▶ [WORK REQUIRED]: Examine each line of the listing below. Copy those in which the string "with" appears.

▶ [EXTRACTED MATERIAL]:
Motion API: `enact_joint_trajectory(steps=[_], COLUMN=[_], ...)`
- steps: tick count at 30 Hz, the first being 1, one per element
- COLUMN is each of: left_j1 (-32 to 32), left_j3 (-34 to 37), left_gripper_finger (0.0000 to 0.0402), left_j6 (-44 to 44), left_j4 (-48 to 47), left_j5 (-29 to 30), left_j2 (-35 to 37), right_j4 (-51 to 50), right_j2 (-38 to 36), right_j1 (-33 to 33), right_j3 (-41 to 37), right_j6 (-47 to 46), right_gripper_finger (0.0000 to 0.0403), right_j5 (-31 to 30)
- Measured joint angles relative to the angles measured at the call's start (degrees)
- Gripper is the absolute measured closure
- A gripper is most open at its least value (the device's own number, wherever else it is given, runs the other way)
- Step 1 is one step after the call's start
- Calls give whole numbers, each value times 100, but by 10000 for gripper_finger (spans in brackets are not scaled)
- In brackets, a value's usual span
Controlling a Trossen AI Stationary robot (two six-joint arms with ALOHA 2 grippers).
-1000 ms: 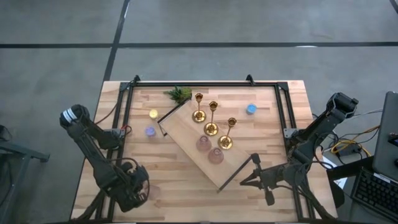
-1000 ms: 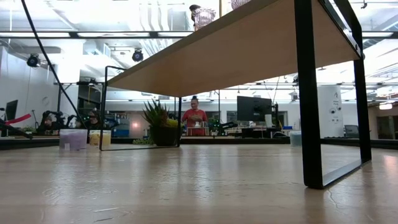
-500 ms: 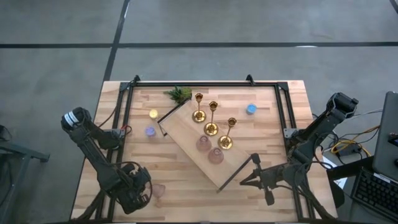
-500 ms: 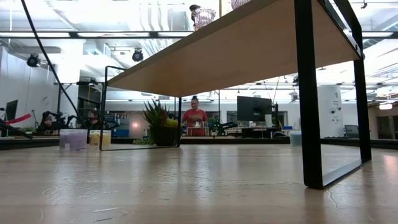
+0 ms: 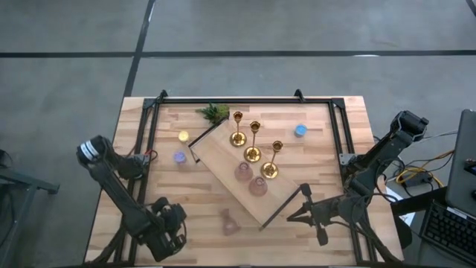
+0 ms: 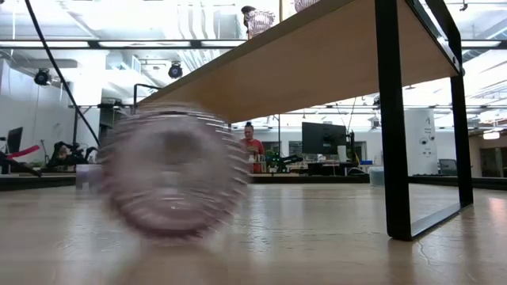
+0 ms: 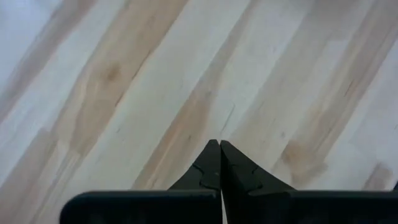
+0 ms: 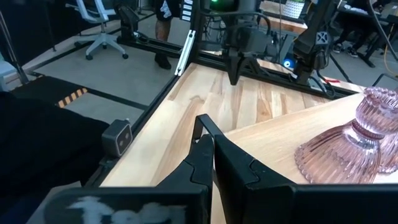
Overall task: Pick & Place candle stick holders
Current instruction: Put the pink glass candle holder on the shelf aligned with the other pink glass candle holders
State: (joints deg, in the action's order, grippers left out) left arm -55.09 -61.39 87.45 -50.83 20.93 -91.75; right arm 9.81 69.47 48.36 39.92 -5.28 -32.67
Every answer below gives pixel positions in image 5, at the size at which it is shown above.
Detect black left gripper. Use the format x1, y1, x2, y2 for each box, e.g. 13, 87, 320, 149
147, 197, 187, 262

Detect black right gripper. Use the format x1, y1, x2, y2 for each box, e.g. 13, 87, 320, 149
286, 182, 360, 247

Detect pink glass vase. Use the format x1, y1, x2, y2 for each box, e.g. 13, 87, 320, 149
219, 208, 242, 237
248, 176, 268, 197
234, 161, 254, 183

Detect gold candlestick holder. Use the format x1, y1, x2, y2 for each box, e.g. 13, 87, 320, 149
260, 140, 284, 180
229, 110, 248, 148
243, 120, 263, 164

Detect wooden shelf riser black legs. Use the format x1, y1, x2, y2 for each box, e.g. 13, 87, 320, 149
187, 117, 303, 232

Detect white paper sheet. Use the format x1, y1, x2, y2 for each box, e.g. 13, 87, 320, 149
385, 185, 414, 227

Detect black power adapter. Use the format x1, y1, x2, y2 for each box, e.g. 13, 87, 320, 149
404, 173, 433, 188

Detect potted green succulent plant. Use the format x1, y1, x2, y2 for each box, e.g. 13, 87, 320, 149
196, 103, 231, 126

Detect black keyboard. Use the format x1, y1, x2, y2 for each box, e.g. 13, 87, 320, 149
419, 200, 476, 266

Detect grey metal stand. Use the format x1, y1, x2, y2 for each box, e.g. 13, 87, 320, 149
0, 148, 60, 268

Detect grey laptop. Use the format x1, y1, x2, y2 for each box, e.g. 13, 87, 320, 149
445, 109, 476, 217

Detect yellow cable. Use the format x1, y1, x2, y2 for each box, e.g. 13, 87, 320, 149
395, 149, 455, 188

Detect black aluminium table frame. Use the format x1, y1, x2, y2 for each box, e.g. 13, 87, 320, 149
85, 88, 405, 267

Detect white cable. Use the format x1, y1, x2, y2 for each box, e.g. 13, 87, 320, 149
411, 129, 459, 143

▶ [ANSWER SPACE]:
Controlling a Trossen AI Stationary robot (two six-joint arms with ALOHA 2 grippers).
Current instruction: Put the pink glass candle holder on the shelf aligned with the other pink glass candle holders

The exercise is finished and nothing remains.